The equity market has once again started gaining new highs. One of the reasons for such a stupendous performance is better-than-expected earnings' growth of corporate India. The article highlights the performances of various sectors and outlines the reasons for this impressive recovery


If stock prices are the slaves of earnings’ growth, then at this point the master is ordering and the slave is obediently carrying out the commands. After showing a minor correction in the last week of January, the equity market has once again started gaining new highs. Benchmark equity indices such as Nifty and Sensex have crossed the psychological level of 15,000 and 51,000, respectively. Other sectoral as well as broader equity indices are also showing a rise in respective indices. The following graph shows the performance of some of these indices year-till-date as on February 5, reflecting the earnings from these sectors. 

One of the reasons for such a stupendous performance is better-than-expected earnings’ growth of corporate India. It will be the second such consecutive quarter when we will be witnessing earnings of India Inc. getting upgraded.
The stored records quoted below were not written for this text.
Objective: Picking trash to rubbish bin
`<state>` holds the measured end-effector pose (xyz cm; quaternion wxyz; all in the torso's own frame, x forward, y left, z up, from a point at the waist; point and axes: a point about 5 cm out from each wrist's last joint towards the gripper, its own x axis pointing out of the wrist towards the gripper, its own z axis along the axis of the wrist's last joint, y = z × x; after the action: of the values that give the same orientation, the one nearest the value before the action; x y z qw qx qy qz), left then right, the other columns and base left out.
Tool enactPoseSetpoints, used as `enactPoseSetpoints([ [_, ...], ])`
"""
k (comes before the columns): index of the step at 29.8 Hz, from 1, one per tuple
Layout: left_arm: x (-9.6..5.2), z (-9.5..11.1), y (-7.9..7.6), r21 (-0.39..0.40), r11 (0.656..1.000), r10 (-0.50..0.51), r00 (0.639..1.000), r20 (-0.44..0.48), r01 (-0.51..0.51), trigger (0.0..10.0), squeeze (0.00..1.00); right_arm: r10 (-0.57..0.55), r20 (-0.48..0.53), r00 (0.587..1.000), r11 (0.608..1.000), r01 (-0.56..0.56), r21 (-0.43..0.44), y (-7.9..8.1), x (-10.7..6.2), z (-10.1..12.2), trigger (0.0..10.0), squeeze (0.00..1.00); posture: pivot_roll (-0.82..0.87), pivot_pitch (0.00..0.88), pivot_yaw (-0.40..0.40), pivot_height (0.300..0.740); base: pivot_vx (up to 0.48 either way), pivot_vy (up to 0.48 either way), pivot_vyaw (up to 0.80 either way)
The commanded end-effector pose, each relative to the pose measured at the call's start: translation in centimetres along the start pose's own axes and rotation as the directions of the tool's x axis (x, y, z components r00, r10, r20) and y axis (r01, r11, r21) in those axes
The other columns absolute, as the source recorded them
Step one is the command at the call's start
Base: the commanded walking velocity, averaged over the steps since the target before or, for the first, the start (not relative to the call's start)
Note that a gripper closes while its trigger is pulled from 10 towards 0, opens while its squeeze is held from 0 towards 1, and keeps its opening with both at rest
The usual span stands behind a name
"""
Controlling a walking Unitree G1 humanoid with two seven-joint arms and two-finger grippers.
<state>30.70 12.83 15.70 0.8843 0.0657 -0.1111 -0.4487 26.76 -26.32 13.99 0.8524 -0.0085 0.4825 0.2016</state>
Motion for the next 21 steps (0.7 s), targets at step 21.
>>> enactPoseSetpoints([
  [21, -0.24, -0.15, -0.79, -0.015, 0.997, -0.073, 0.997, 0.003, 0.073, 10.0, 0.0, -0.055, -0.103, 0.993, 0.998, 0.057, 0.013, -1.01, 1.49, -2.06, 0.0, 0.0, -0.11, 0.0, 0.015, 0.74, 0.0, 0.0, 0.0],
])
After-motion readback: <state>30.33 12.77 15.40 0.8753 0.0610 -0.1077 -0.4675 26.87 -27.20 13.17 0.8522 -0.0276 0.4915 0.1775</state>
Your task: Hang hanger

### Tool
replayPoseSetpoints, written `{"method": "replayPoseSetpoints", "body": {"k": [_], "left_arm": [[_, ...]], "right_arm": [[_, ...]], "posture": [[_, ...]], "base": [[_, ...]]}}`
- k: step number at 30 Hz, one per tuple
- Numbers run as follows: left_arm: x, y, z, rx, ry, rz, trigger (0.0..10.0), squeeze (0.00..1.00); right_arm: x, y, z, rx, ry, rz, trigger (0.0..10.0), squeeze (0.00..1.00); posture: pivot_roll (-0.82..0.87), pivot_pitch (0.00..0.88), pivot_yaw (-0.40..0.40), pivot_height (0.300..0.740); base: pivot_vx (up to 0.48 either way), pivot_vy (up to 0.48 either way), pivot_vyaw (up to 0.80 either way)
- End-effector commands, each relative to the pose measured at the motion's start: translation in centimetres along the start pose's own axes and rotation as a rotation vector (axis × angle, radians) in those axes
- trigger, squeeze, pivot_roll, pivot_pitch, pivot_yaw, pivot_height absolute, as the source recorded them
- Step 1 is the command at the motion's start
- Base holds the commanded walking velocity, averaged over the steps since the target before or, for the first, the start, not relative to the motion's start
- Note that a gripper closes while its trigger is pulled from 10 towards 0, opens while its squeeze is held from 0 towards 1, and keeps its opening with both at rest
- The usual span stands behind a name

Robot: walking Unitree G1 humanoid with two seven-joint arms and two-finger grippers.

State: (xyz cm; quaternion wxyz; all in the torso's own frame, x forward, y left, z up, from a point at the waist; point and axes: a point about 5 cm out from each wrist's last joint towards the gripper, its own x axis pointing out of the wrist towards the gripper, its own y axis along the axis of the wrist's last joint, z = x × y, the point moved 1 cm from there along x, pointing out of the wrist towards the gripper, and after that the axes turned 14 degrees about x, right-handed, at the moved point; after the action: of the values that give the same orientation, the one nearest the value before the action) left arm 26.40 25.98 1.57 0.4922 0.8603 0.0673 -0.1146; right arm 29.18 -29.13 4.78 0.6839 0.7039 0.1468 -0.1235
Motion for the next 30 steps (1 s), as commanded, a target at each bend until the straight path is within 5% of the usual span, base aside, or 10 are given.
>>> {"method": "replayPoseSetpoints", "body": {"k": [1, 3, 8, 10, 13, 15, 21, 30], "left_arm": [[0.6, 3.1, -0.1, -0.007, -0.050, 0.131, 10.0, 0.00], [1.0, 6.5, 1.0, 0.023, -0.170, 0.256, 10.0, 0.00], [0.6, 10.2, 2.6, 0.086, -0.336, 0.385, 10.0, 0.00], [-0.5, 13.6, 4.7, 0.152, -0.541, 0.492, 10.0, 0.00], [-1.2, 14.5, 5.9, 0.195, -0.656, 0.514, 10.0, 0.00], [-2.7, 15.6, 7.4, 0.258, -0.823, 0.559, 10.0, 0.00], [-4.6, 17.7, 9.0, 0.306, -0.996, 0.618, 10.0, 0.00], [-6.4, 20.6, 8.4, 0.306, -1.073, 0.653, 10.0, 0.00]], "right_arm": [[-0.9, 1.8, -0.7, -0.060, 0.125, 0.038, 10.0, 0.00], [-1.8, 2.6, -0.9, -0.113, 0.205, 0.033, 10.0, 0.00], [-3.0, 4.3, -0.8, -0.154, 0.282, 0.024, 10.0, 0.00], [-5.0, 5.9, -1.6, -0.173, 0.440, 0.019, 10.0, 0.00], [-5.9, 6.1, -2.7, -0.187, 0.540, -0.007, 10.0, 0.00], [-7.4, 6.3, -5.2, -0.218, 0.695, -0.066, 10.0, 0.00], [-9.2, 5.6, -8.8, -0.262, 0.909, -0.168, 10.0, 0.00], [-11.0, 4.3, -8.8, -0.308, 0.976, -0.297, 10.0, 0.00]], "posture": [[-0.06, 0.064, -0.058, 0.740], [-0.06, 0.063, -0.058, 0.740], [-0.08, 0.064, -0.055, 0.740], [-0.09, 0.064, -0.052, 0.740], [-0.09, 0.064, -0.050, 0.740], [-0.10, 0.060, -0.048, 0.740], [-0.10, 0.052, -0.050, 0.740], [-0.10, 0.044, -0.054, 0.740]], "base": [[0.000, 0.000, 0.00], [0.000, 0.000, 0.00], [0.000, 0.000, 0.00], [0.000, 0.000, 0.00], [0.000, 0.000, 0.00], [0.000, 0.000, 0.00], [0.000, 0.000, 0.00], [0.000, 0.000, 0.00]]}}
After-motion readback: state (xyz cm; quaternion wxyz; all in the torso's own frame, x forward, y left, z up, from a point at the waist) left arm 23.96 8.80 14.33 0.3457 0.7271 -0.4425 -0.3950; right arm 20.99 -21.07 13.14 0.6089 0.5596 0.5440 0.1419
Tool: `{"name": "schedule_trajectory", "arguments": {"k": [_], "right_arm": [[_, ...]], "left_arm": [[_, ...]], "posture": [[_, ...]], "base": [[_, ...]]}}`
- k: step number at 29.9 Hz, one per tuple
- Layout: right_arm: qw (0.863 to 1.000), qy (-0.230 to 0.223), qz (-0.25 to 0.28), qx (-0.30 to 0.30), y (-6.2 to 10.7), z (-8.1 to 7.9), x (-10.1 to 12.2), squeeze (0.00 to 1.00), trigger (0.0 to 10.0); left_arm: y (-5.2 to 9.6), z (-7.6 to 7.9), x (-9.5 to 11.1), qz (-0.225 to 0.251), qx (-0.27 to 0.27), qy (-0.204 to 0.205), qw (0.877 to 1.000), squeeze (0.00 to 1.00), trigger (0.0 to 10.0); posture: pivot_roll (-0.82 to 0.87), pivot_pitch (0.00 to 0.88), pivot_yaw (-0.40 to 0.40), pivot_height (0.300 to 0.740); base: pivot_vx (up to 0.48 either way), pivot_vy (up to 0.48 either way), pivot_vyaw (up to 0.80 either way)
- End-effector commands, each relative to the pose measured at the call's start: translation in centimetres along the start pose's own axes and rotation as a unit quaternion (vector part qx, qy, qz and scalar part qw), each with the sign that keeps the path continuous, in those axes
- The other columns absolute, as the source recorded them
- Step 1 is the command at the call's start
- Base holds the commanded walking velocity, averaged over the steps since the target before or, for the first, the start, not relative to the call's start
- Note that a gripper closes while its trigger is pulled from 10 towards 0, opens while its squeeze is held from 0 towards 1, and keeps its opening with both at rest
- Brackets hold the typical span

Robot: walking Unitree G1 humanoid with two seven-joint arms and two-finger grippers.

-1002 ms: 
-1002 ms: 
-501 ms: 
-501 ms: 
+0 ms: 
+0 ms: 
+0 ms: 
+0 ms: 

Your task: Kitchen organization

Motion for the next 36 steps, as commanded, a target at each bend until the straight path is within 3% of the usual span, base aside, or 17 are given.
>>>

To put things in perspective, it has come almost after six years of continuous downgrades. To give you a sense of the quantum of outperformance, the top five listed Indian companies in India by quarterly profit have beaten the consensus estimates by a huge margin. For example, at the start of Q3FY21 it was estimated that Reliance Industries, India’s largest company by profit, will post net profit of Rs 9,940 crore while the actual profit came in at Rs 14,819 crore. Other companies like TCS and Infosys have also exceeded the street estimates in terms of profit.

 

Tata Motors, which was not doing well earlier, has also sprung a surprise. It reported a profit of Rs 3,222 crore in Q3FY21 against the expectation of Rs 1,428 crore. All this clearly shows how the earnings’ growths of companies are being re-rated. These upgrades have clearly reinforced the word ‘recovery’. A couple of quarters back, market participants were speculating about the shape of the recovery such as ‘U’, ‘L’, ‘V’, etc., but now it collectively agreed that it has been a V-shaped recovery. The best part is that even the management commentaries have been encouraging. 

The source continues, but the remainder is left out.